Marsala, non si placano le polemiche sugli avvisi Imu e Ici. Facciamo il punto

Continua a tenere banco a Marsala la questione degli avvisi di pagamento dei tributi arretrati inviati dal Comune. A casa dei cittadini marsalesi sono arrivati 40 mila avvisi riguardanti l’accertamento dell’Ici 2011 e dell’Imu 2012. Tra le tante raccomandate inviate, però, ce ne sono alcune, ad esempio, recapitate a cittadini non più proprietari dell’immobile o in alcuni casi addirittura anche a persone decedute.

Tutto questo perché, come ha spiegato nei giorni scorsi il vicesindaco Agostino Licari, rispondendo alle nostre domande (potere leggere qui l’intervista completa), si sono verificati degli errori nel mettere assieme la banche dati in possesso dalla Mazal, la società che riscuoteva per conto del Comune le tasse, e quelle del comune e del catasto. Altri motivi che hanno causato gli errori sono poi da ricercare in un problema all’F24 e alla sua lettura ottica e infine ad una mancata comunicazione agli uffici del catasto o agli uffici comunali della successione o dei trasferimenti di proprietà.

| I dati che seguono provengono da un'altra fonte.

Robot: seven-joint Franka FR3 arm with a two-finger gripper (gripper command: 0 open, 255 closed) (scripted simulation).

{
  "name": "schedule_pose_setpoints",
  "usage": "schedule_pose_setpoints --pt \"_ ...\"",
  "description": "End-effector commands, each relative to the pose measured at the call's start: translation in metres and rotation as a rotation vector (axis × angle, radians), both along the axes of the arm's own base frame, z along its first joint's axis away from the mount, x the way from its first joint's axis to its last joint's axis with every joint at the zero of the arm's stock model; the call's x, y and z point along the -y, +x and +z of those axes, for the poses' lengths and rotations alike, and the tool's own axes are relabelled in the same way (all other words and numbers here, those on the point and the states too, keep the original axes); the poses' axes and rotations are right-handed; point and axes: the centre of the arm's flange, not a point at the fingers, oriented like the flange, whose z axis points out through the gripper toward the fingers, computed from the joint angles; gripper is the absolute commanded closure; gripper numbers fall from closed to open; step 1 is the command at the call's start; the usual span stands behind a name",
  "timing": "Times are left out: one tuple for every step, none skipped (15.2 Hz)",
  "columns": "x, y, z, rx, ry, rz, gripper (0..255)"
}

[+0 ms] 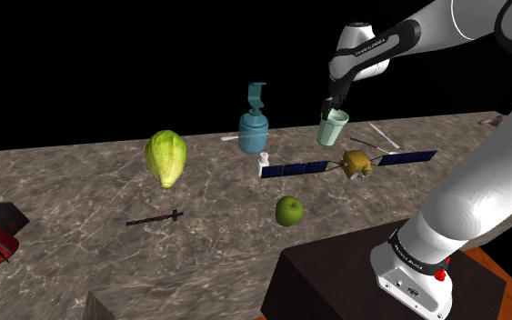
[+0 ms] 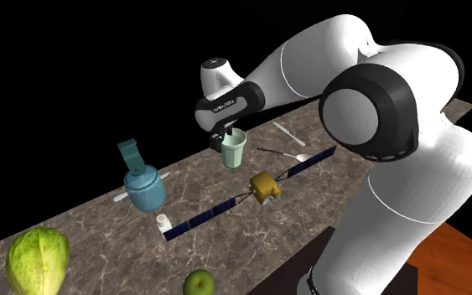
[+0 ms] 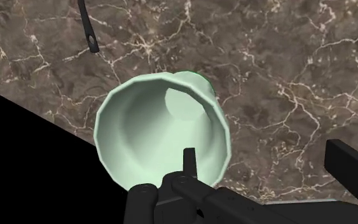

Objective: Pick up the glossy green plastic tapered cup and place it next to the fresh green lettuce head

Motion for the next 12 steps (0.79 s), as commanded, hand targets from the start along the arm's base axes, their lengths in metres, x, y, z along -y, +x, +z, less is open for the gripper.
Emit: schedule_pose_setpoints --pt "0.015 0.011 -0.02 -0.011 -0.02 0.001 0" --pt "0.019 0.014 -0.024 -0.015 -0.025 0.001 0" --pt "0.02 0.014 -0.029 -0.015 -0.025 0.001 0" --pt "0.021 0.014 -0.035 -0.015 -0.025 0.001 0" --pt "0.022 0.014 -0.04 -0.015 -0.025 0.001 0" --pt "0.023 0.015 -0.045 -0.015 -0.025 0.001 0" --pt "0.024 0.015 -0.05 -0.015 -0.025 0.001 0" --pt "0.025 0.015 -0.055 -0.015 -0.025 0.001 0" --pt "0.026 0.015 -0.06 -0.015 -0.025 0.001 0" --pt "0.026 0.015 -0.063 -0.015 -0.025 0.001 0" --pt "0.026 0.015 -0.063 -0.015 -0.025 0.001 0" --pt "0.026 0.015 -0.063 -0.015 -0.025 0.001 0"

Sulla vicenda era già intervenuta la Cgil di Marsala lamentando il 20% di avvisi errati e la richiesta di Piero Genco segretario della Camera del lavoro di Marsala di annullare  quanto inviato. La stessa cosa ha fatto il responsabile comunale della Cisl Antonio Chirco che ha inviato una nota al sindaco di Marsala per chiedere chiarimenti in merito e un intervento che potesse bloccare gli avvisi.

Ma a queste forme di protesta, il vicesindaco e assessore alle Finanze sia in consiglio comunale ma anche alle nostre domande, ha risposto dicendo di scusarsi per i disagi creati ai cittadini, ma che l’azione portata avanti dall’amministrazione era necessaria per recuperare risorse dall’evasione fiscale. “Un obiettivo che ci siamo voluti dare, importante, perché è anche morale.- ha affermato Licari -. “Con il servizio di riscossione gestito direttamente dal comune sono state risparmiate 600 mila euro ed inoltre ha permesso e sta permettendo di aumentare la base imponibile con l’accertamento di tanta evasione come quella tra l’altro degli immobili della comunità cinese che vive a Marsala". Licari, ha inoltre fatto presente che non c’è stato un danno erariale perché i costi sono a carico del contribuente moroso. 

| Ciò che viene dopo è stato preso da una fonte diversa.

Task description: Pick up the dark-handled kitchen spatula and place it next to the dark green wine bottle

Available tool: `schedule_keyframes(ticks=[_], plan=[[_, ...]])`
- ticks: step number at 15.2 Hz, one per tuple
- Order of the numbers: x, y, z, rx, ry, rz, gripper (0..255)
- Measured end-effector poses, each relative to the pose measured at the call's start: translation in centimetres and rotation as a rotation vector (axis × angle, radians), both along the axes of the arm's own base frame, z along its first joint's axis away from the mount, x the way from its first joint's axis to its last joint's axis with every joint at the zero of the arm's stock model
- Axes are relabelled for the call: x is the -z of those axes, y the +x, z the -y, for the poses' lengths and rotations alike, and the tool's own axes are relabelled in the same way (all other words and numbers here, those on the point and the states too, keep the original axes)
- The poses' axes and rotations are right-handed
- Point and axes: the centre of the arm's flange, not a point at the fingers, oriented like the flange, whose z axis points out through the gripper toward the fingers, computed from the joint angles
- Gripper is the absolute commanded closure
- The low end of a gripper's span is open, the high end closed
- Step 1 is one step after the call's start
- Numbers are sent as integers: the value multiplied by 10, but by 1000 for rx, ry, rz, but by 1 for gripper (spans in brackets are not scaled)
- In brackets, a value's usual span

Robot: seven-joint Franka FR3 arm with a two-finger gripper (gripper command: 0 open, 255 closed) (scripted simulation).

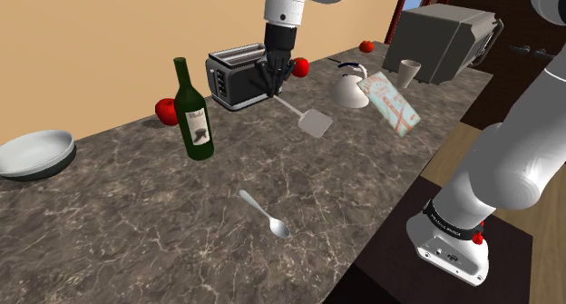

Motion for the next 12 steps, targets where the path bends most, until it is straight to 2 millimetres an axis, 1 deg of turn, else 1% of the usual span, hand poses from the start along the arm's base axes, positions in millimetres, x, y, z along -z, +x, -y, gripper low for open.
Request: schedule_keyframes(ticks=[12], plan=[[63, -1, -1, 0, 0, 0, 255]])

Nonostante la spiegazione del vicesindaco, e non convinti della modalità con cui sta operando l’amministrazione comunale per recuperare le risorse dall’evasione fiscale, nei giorni scorsi i consiglieri comunali del PD hanno presentato una interrogazione per conoscere le motivazioni che hanno spinto l’amministrazione ad inviare gli avvisi anche per l'anno 2012, anziché procedere prima alle verifiche e alle correzioni sul 2011.

I consiglieri Antonio Vinci, Calogero Ferreri, Federica Meo, Mario Rodriquez, Angelo Di Girolamo e Giuseppe Cordaro chiedono di sapere: quante siano le lettere tornate al mittente per irreperibilità o morte del destinatario; a quanto ammonta la somma attualmente incassata; di avere anche un resoconto sull’attività di simulazione del gettito atteso e dei margini di errore pre-ipotizzati dato che le inesattezze creeranno ricorsi o rettifiche in autotutela da parte dell’Ente; se l'alta percentuale di errori riscontrati potrà avere influenze negative sul bilancio di previsione approvato; se è vero, infine, che si intende procedere nei prossimi giorni alla riscossione delle tariffe del servizio idrico.

Tutte domande, certamente legittime, ma che non fanno altro che confermare come sia cambiato l’atteggiamento nei confronti dell’amministrazione dagli esponenti del partito più grande della maggioranza, del partito di cui è stato segretario il sindaco Alberto Di Girolamo.